Case Study: Screen Savers

By Janet Rae-Dupree  |  Posted 10-01-2003 Print Email
Just before Labor Day, Sony Pictures Entertainment executives abruptly announced the departure of CIO Justin Yaros, replacing him with John Stubbs.

Just before Labor Day, Sony Corp. movie executives abruptly announced the departure of Sony Pictures Entertainment CIO Justin Yaros, and replaced him a couple of weeks later with John Stubbs, a former PricewaterhouseCoopers entertainment consultant who had been working with some of the big studios to develop antipiracy systems and digital rights management software—hot tickets in a business keen to avoid becoming Napsterized like the music industry.

Nonetheless, Yaros' ouster surprised some IT veterans in Hollywood: Yaros had been an innovator in the rough-and-tumble and largely tech-hostile movie industry, one of the first purebred IT executives in the business. He was lured in late 2000 to SPE, currently the No. 2 studio behind Disney's Buena Vista Motion Picture Group, specifically to re-create and further develop for Sony the state-of-the-art, Internet-powered marketing and distribution systems he'd created for Twentieth Century Fox in the late 1990s—including two digital box office and movie distribution information systems called "Spirit" and "Esprit" that continue to save millions for the company at home and abroad.

Industry insiders speculated about the reasons behind Yaros' departure: Yaros didn't move fast enough; he wasn't doing enough, he ruffled the feathers of the new CFO, David Hendler, who joined Sony in April and wanted his own man to run operations.

Whatever the reason, and neither Yaros nor Sony executives were saying at press time, the upheaval is only the latest chapter in SPE's struggle to digitize one of the world's most cutthroat businesses in an industry still seen as being big on schmooze and inimical to the rigors and promise of information technology. "We make movies," SPE spokeswoman Susan Tick told CIO Insight on Yaros' last day with the company. "We don't make IT."

Indeed, in an industry where who you know is coin of the realm, technology and computer savvy have long struggled for respect. Despite its gee-whiz special effects, snazzy computer graphics and futuristic science-fiction plotlines, behind the scenes, Hollywood remains stubbornly old-fashioned. When Yaros arrived at SPE from Fox in December 2000, IT was still being viewed as "a necessary evil," admits Robert Gage, SPE's divisional CIO for motion pictures and production. Sure, studio execs said, we need computers in the back office for e-mail, payroll and other mundane administrative tasks, but what have they got to do with the real business of movies and TV shows?
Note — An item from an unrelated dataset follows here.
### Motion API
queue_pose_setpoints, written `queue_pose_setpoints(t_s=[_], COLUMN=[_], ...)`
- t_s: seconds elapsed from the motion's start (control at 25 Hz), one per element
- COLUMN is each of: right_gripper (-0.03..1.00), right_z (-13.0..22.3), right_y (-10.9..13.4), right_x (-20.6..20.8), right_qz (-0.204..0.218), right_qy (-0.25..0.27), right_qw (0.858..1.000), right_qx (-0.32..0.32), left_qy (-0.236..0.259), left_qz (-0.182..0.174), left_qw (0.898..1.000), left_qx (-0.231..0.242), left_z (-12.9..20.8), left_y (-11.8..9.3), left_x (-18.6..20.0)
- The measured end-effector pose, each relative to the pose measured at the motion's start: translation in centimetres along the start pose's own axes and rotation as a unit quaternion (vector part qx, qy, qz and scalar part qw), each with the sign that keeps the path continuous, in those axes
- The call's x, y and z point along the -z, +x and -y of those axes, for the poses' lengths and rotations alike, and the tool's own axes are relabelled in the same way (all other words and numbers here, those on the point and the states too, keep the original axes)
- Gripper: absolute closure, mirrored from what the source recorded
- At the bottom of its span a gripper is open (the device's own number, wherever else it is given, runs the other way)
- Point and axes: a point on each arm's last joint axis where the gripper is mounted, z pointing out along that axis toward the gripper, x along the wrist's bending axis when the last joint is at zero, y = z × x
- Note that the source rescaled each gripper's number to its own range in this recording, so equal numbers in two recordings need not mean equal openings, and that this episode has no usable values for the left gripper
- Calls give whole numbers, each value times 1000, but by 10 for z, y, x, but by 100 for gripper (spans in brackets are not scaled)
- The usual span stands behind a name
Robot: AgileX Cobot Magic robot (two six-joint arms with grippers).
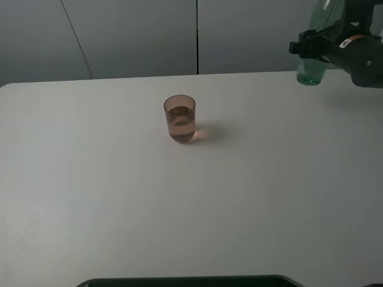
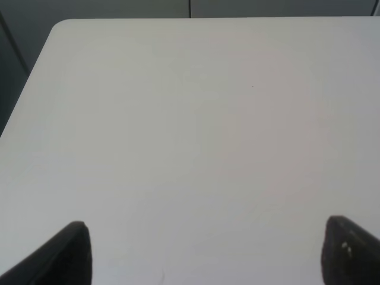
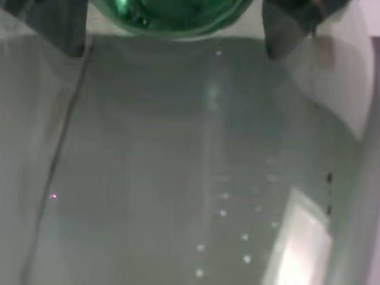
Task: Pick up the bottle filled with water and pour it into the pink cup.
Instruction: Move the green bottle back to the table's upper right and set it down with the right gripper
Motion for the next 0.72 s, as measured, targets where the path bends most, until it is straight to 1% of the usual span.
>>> queue_pose_setpoints(t_s=[0.16, 0.28, 0.36, 0.6, 0.72], right_gripper=[97, 97, 97, 97, 97], right_z=[30, 46, 49, 37, 37], right_y=[-13, -16, -15, -11, -11], right_x=[-12, -23, -30, -41, -42], right_qz=[12, 16, 12, -11, -12], right_qy=[24, 30, 26, -13, -10], right_qw=[1000, 999, 1000, 1000, 999], right_qx=[7, 0, -8, -20, -29], left_qy=[0, 0, 0, 0, 0], left_qz=[0, 0, 0, 0, 0], left_qw=[1000, 1000, 1000, 1000, 1000], left_qx=[0, -1, -2, -2, -2], left_z=[0, 0, 0, 0, 0], left_y=[0, 0, 0, 0, 0], left_x=[0, 0, 0, 0, 0])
Plenty, said Yaros, and over the past two-and-a-half years—until he and the studio parted ways in late August—Yaros aggressively moved information technology out of the back office and onto center stage, spending $80 million on new database and analysis systems in 2003 alone as he pulled previously disparate operations into a more cooperative, communicative and, ultimately, profitable whole.

But it wasn't easy—and Yaros' struggle provides a peek at an industry in which cultural issues and management missteps can dog even the most basic IT projects—in this case, ones that aimed simply to tackle the back office, boost marketing efficiency and cut the costs of distribution.

These days, SPE needs all the cost-cutting help it can get. Jack Plunkett, CEO of Plunkett Research Ltd. in Houston, says the flagging economy has hurt every studio, but has hit Sony especially hard. According to Sony's corporate annual report, SPE brought in $6.7 billion last fiscal year—its best year ever, in part because of Spider-Man's record-breaking $800 million worldwide take—but ended up spending $6.2 billion to get 30 movies in front of viewers. The quarter ended June 30 was far worse. Parent Sony Corp. announced that overall profits were down 98 percent quarter-on-quarter, with SPE revenue dropping 13 percent and the division recording a $20 million loss for the quarter. "The whole entertainment industry is under a lot of competitive pressure, and profits have been weak across the board," Plunkett notes. "Films have much shorter runs now and that's turned the industry upside down. The time to have your motion picture available in the eye of the consumer has been really compressed," he says—partly a function of stiff competition for consumer pocketbooks. Anything that can reduce costs or squeeze out more revenue in less time should be a central focus, he says.

Indeed, with razor-thin profit margins, every penny counts. Since Sony bought Columbia Pictures and other entertainment assets for $3.4 billion cash in 1989, SPE has seen only two profitable years, both of them recently. "At one point, Columbia was considered the worst and was losing a fortune," says Jeffrey Pittsburg, president of Pittsburg Research Inc.